*** Opening Extracted entries ***
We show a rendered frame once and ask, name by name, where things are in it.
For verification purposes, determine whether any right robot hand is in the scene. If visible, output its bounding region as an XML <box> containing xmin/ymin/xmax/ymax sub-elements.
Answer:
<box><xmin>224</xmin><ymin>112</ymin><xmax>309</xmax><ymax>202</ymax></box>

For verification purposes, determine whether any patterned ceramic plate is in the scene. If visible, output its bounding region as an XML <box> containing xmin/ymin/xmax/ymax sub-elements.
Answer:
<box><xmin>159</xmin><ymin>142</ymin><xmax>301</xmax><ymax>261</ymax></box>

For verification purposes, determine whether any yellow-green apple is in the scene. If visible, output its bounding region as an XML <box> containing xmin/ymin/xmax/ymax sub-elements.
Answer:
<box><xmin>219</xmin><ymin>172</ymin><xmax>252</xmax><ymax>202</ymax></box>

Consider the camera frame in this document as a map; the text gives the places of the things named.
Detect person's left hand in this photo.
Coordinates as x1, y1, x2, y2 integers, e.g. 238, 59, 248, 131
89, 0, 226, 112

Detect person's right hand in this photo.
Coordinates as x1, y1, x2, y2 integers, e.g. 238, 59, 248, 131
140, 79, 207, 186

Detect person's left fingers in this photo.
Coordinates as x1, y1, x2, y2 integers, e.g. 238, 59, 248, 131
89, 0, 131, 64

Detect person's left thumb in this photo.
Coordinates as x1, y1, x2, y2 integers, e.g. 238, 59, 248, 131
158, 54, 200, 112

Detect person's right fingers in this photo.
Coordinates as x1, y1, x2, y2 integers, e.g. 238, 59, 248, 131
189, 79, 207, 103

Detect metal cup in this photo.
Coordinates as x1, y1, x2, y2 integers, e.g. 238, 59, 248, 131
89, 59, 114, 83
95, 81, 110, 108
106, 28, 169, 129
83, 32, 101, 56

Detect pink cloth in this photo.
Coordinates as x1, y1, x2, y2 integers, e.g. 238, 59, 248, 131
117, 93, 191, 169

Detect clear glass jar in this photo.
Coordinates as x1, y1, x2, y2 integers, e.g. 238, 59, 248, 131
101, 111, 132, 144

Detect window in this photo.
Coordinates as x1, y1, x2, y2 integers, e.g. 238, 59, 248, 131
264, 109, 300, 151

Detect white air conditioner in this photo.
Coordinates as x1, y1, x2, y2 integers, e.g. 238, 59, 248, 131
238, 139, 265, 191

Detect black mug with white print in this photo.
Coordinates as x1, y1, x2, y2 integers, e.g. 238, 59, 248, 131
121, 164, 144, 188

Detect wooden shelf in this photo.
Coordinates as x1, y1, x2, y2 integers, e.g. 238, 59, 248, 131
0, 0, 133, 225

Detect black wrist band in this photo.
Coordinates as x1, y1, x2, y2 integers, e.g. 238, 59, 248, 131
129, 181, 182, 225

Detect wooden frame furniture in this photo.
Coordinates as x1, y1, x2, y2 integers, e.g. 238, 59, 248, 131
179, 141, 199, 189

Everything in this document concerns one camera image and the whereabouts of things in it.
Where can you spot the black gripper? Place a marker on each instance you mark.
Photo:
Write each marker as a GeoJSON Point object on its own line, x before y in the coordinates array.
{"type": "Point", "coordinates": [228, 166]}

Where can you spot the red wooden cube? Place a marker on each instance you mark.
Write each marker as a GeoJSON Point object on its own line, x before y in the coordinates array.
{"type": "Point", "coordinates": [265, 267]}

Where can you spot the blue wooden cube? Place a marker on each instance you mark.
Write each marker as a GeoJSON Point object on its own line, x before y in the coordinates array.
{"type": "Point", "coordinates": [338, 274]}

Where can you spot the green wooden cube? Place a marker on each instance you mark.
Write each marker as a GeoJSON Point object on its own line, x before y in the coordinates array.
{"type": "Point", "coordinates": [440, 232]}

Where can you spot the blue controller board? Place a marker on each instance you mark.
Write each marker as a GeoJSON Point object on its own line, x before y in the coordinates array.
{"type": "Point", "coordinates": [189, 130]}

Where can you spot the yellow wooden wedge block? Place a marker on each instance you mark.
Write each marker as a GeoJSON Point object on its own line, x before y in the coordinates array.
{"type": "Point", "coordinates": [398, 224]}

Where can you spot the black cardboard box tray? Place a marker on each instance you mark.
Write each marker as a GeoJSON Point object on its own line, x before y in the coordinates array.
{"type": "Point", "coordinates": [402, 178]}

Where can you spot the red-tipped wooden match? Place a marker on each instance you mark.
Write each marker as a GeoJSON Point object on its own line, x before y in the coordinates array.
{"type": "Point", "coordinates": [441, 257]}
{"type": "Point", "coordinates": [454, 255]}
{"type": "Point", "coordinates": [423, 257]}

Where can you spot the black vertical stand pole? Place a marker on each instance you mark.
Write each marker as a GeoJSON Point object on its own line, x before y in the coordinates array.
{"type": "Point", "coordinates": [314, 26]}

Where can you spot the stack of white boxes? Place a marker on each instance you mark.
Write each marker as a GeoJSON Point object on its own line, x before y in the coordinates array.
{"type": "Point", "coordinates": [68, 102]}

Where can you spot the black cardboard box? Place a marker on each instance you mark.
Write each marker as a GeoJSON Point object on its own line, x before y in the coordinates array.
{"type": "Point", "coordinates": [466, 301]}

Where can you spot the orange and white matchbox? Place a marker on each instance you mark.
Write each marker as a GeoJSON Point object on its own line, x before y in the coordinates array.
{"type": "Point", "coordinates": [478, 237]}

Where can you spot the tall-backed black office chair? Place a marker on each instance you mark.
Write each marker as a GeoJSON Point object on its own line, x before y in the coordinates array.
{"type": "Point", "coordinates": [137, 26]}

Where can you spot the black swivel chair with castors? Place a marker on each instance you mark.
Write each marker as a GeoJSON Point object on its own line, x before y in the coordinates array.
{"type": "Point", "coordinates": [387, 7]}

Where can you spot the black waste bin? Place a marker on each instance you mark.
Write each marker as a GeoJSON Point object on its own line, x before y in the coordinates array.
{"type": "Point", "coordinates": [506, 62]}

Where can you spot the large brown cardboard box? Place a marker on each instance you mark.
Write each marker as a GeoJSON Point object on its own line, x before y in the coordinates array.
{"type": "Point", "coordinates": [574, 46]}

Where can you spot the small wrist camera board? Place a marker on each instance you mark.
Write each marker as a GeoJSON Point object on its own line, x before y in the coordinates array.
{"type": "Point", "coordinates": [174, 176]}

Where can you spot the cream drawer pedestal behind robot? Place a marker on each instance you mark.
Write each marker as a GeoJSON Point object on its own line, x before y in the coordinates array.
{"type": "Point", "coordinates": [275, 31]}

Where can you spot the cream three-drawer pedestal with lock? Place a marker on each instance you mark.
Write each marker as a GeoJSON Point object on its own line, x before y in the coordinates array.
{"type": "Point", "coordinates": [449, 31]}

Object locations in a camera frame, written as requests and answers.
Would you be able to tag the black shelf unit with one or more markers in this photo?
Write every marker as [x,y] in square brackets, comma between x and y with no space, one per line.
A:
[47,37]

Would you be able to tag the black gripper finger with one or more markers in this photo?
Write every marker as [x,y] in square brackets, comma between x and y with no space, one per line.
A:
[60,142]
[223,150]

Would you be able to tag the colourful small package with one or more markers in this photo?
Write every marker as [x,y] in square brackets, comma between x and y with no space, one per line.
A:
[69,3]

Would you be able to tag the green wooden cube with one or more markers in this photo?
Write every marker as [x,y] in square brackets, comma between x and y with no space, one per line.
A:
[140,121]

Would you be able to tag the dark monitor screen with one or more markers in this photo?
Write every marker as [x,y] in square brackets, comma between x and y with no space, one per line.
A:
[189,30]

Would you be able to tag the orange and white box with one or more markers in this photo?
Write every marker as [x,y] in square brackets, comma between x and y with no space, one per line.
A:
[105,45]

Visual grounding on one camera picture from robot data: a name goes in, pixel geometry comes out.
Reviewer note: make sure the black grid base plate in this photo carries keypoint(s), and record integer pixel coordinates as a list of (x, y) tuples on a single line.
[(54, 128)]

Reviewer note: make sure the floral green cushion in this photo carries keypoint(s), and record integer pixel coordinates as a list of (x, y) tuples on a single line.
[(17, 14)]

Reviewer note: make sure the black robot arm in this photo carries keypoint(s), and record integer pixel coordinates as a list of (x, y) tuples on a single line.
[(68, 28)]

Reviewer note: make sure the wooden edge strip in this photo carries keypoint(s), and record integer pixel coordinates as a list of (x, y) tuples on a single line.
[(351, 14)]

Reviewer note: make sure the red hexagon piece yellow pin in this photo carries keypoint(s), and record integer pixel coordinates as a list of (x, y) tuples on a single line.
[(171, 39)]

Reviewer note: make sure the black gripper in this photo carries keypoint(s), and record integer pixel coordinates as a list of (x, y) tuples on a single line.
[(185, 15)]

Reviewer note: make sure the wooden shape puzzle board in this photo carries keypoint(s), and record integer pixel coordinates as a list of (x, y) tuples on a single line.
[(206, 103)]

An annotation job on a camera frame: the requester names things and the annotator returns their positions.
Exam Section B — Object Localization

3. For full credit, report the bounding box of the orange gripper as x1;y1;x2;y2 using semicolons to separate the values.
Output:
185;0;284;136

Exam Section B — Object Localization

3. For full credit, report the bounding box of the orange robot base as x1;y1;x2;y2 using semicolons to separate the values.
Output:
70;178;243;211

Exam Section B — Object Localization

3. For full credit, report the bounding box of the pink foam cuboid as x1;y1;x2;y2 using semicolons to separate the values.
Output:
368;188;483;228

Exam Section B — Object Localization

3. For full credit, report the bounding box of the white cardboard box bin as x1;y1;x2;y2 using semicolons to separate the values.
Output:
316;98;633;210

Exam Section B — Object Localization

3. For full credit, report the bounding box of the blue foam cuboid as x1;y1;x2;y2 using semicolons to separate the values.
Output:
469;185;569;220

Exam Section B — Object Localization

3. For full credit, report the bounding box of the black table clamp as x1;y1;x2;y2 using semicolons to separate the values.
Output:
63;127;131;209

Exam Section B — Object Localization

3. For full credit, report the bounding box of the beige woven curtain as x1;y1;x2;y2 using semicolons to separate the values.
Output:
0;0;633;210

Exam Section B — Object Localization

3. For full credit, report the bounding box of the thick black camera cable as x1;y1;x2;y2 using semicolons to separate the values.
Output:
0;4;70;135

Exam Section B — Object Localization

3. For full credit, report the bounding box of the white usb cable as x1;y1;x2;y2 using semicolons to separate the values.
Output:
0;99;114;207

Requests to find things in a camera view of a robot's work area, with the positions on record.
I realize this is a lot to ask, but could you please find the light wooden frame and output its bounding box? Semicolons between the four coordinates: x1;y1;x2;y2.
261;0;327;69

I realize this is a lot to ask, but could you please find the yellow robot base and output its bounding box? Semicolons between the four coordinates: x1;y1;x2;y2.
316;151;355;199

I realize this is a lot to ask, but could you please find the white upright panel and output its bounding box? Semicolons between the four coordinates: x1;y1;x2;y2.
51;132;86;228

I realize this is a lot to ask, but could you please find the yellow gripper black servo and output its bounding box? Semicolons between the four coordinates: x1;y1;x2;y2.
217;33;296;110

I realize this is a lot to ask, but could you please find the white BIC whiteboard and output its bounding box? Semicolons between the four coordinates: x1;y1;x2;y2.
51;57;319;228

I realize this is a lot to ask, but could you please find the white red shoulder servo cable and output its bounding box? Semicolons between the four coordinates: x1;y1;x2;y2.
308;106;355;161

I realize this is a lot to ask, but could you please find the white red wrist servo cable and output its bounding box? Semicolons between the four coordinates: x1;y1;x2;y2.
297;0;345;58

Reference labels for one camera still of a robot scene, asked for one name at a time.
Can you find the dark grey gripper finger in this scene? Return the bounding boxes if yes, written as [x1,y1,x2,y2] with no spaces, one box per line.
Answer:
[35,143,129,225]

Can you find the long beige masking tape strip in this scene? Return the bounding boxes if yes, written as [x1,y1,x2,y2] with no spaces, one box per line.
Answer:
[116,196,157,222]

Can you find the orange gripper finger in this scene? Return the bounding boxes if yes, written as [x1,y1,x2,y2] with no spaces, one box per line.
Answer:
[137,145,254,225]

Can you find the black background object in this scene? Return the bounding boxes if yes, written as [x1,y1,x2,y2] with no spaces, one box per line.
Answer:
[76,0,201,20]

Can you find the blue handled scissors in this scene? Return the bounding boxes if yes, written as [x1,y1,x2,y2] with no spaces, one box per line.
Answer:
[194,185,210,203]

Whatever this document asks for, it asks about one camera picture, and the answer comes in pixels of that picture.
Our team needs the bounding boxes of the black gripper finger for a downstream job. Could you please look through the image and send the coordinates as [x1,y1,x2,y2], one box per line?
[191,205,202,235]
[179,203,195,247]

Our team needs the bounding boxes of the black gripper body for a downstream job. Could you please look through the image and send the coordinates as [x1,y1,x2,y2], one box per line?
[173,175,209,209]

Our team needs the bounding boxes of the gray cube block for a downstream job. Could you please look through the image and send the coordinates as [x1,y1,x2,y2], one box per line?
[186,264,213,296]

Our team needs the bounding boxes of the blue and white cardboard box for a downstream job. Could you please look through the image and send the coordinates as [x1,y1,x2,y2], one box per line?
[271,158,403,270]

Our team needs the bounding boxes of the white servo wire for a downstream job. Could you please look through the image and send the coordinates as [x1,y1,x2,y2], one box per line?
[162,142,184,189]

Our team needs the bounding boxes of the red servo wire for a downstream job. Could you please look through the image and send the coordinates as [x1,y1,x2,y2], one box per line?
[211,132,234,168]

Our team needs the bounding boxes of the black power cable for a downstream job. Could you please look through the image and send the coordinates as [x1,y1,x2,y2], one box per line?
*** Closing Extracted entries ***
Copy every line from the data that includes the string "written".

_Task result:_
Object locations in a camera frame, written as requests and answers.
Can you find the dark grey gripper finger in this scene? Return the bounding boxes if yes, written as [x1,y1,x2,y2] with no spaces, one box per line.
Can you find the long beige masking tape strip in this scene? Return the bounding boxes if yes, written as [x1,y1,x2,y2] with no spaces, one box per line.
Can you find the orange gripper finger in this scene? Return the bounding boxes if yes, written as [x1,y1,x2,y2] with no spaces, one box per line.
Can you find the black background object in this scene? Return the bounding boxes if yes, written as [x1,y1,x2,y2] with no spaces, one box per line.
Can you find the blue handled scissors in this scene? Return the bounding boxes if yes, written as [x1,y1,x2,y2] with no spaces, one box per line.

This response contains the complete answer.